WHAT THE TASK ASKS:
Repeat the data that follows verbatim. Images are not part of the copy.

SOURCE MATERIAL:
-=-=-=-=-

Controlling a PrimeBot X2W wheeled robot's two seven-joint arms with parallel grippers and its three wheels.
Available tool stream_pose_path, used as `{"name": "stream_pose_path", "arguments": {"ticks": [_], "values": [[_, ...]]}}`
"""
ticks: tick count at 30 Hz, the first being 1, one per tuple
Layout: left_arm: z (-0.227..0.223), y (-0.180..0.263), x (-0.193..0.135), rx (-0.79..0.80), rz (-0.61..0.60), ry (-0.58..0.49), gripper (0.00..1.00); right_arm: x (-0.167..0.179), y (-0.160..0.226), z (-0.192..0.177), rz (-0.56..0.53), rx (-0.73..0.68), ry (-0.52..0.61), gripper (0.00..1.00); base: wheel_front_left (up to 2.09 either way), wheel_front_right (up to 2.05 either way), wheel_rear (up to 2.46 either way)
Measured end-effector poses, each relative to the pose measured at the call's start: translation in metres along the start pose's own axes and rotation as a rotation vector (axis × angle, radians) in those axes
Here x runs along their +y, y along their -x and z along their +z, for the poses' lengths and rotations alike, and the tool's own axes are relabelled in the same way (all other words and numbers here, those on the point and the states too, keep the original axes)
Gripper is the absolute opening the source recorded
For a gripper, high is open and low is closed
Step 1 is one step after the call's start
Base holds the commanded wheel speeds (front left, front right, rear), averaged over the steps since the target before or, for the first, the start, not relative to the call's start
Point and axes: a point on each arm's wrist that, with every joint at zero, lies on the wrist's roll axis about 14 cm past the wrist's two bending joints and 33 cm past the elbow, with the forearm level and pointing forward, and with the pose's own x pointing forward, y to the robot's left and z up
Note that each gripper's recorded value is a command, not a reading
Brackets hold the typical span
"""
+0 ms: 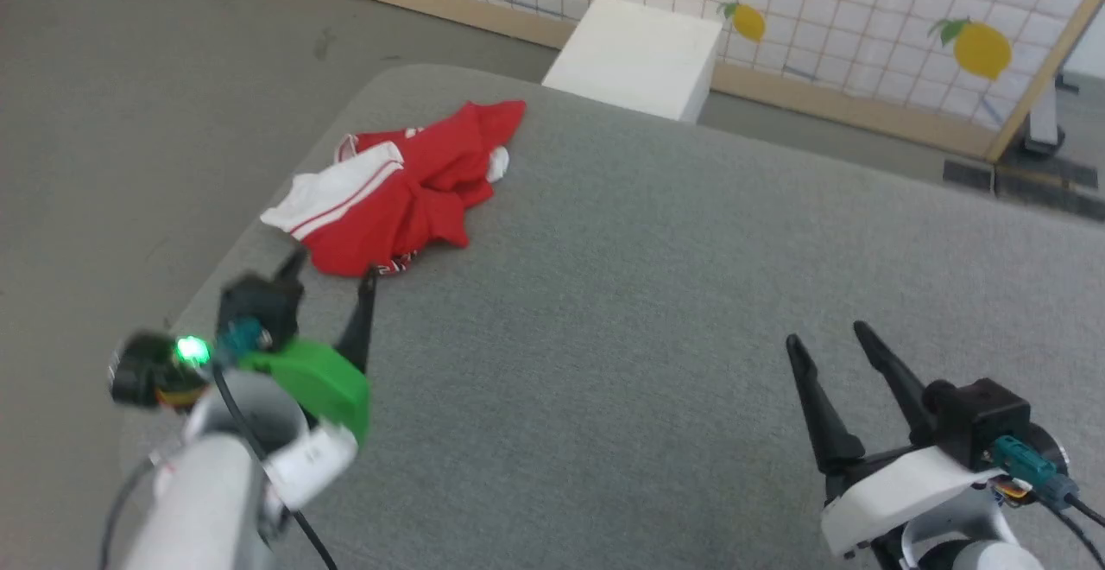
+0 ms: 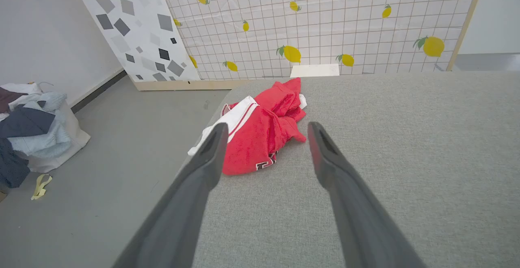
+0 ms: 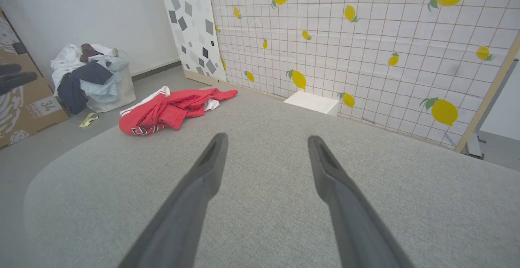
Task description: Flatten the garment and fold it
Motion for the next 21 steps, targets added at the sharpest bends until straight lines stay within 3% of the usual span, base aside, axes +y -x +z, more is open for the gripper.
{"name": "stream_pose_path", "arguments": {"ticks": [6, 11, 21], "values": [[0.019, -0.055, 0.023, 0.061, -0.025, -0.059, 1.00, -0.025, -0.003, -0.010, -0.043, 0.029, 0.015, 1.00, 0.00, 0.00, 0.00], [-0.001, -0.095, 0.030, 0.207, -0.048, -0.063, 1.00, -0.047, -0.008, -0.018, -0.080, 0.045, 0.016, 1.00, 0.00, 0.00, 0.00], [-0.031, -0.163, 0.052, 0.339, -0.048, -0.102, 1.00, -0.093, -0.005, -0.055, -0.177, 0.127, 0.007, 1.00, 0.00, 0.00, 0.00]]}}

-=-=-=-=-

RESULT OF THIS EXERCISE:
Controlling a PrimeBot X2W wheeled robot's two seven-joint arms with parallel grippers and its three wheels.
Available tool stream_pose_path, used as `{"name": "stream_pose_path", "arguments": {"ticks": [_], "values": [[_, ...]]}}`
"""
ticks: tick count at 30 Hz, the first being 1, one per tuple
Layout: left_arm: z (-0.227..0.223), y (-0.180..0.263), x (-0.193..0.135), rx (-0.79..0.80), rz (-0.61..0.60), ry (-0.58..0.49), gripper (0.00..1.00); right_arm: x (-0.167..0.179), y (-0.160..0.226), z (-0.192..0.177), rz (-0.56..0.53), rx (-0.73..0.68), ry (-0.52..0.61), gripper (0.00..1.00); base: wheel_front_left (up to 2.09 either way), wheel_front_right (up to 2.05 either way), wheel_rear (up to 2.46 either way)
Measured end-effector poses, each relative to the pose measured at the call's start: translation in metres along the start pose's own axes and rotation as a rotation vector (axis × angle, radians) in those axes
Here x runs along their +y, y along their -x and z along their +z, for the poses' lengths and rotations alike, and the tool's own axes are relabelled in the same way (all other words and numbers here, those on the point and the states too, keep the original axes)
Gripper is the absolute opening the source recorded
For a gripper, high is open and low is closed
Step 1 is one step after the call's start
Base holds the commanded wheel speeds (front left, front right, rear), averaged over the steps since the target before or, for the first, the start, not relative to the call's start
Point and axes: a point on each arm's wrist that, with every joint at zero, lies on the wrist's roll axis about 14 cm past the wrist's two bending joints and 33 cm past the elbow, with the forearm level and pointing forward, and with the pose's own x pointing forward, y to the robot's left and z up
Note that each gripper's recorded value is a command, not a reading
Brackets hold the typical span
"""
+0 ms: 
+0 ms: 
+0 ms: 
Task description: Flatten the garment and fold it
Motion for the next 21 steps, targets added at the sharpest bends until straight lines stay within 3% of the usual span, base aside, axes +y -x +z, more is open for the gripper.
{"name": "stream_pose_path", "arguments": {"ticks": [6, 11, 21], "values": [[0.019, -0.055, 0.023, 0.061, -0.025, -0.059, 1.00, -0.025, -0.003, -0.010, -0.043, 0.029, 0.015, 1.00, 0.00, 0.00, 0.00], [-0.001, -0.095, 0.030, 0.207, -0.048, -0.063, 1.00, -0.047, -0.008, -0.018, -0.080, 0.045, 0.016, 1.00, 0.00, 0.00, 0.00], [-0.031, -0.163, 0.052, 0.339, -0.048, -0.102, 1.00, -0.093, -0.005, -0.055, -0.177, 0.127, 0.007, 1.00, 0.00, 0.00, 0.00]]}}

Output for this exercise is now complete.